Citation : 2025 Latest Caselaw 13935 Raj
Judgement Date : 7 October, 2025

Rajasthan High Court - Jodhpur

Om Prakash vs Pukhraj (2025:Rj-Jd:43943) on 7 October, 2025

Author: Rekha Borana
Bench: Rekha Borana
[2025:RJ-JD:43943]

      HIGH COURT OF JUDICATURE FOR RAJASTHAN AT
                       JODHPUR
                 S.B. Civil Misc.

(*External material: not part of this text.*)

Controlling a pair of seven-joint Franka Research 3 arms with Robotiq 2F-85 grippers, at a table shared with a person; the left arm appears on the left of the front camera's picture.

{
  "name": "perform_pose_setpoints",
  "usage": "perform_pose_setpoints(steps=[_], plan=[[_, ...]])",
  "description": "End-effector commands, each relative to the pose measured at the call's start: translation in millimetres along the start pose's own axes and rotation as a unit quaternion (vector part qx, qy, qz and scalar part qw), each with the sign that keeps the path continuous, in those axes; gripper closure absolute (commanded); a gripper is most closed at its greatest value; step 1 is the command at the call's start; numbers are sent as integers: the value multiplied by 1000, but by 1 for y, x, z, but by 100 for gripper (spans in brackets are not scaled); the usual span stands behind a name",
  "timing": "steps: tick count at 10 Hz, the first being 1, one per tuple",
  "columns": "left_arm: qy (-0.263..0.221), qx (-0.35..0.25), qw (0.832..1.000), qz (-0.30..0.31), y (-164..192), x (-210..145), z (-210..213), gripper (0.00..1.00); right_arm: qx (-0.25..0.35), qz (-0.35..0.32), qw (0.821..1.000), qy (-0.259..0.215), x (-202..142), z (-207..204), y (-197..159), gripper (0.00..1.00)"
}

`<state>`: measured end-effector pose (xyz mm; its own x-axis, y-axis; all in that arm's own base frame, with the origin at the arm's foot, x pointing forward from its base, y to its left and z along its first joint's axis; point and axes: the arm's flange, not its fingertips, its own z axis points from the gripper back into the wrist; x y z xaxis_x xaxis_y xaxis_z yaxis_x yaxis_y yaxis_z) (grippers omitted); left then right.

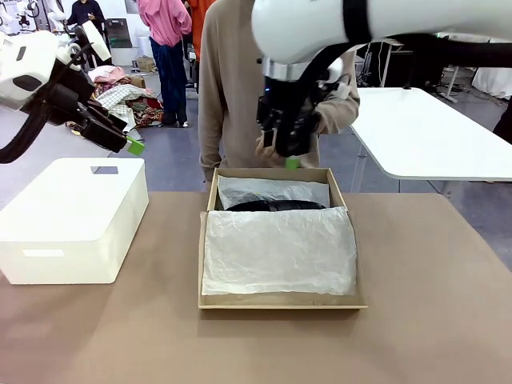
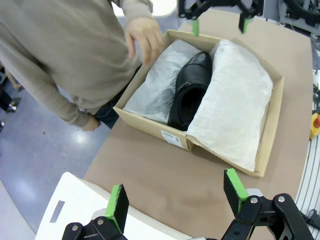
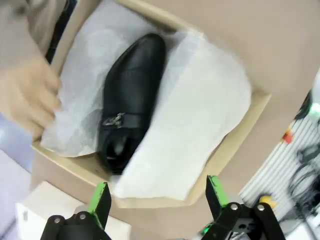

Appeal No. 1818/2024

The Oriental Insurance Company Limited, Through Its T.P. Hub,
Divisional    Office,     637-B,       Bhansali       Tower,        Residency   Road,
Jodhpur.
                                                                        ----Appellant
                                       Versus
1.       Om Prakash S/o Late Sh. Jug Raj Sharma, B/c Sevak, R/o
         Opposite Jain School, Osian, Distt. Jodhpur.
2.       Smt. Kanchan Sharma W/o Late Sh. Ashok, B/c Sevak, R/
         o Opposite Jain School, Osian, Distt. Jodhpur.
3.       Sidharth S/o Late Sh. Ashok, Minor, Through His Natural
         Guardian Mother Smt. Kanchan. B/c Sevak, R/o Opposite
         Jain School, Osian, Distt. Jodhpur.
4.       Parth S/o Late Sh. Ashok, Minor, Through His Natural
         Guardian Mother Smt. Kanchan. B/c Sevak, R/o Opposite
         Jain School, Osian, Distt. Jodhpur.
         Minors are represented by their natural guardinal mother
         Smt. Kanchan.
         All by case Sevak, resident of Opposite Jain School,
         Osian, District Jodhpur.
5.       Pukhraj S/o Bhanwar Lal Vishnoi, R/o Village Ekalkhori,
         Tehsil Osian, Distt. Jodhpur. (Driver)
6.       Prakash S/o Ghewar Ram Vishnoi, R/o Near Bayasa Than,
         Ummed Nagar, Mathaniya, Distt. Jodhpur. (Registered
         Owner)
7.       Farsa Ram S/o Rana Ram Vishnoi, R/o Village Ramdavas
         Kallan, Tehsil Bhopalgarh, Distt. Jodhpur. (Insured)
                                                                     ----Respondents
                                 Connected With
                 S.B. Civil Misc. Appeal No. 2178/2024
1.       Om Prakash S/o Late Shri Jugraj Sharma, Aged About 64
         Years, R/o Opp. Jain School, Osian District Jodhpur.
2.       Smt. Kanchan Sharma W/o Late Ashok, Aged About 41
         Years, R/o Opp. Jain School, Osian District Jodhpur.
3.       Sidharth S/o Late Ashok, Aged About 17 Years, The
         Appellant No. 3 Is Minor Through Natural Guardian
         Mother Smt. Kanchan W/o Late Ashok, Aged 38 Years.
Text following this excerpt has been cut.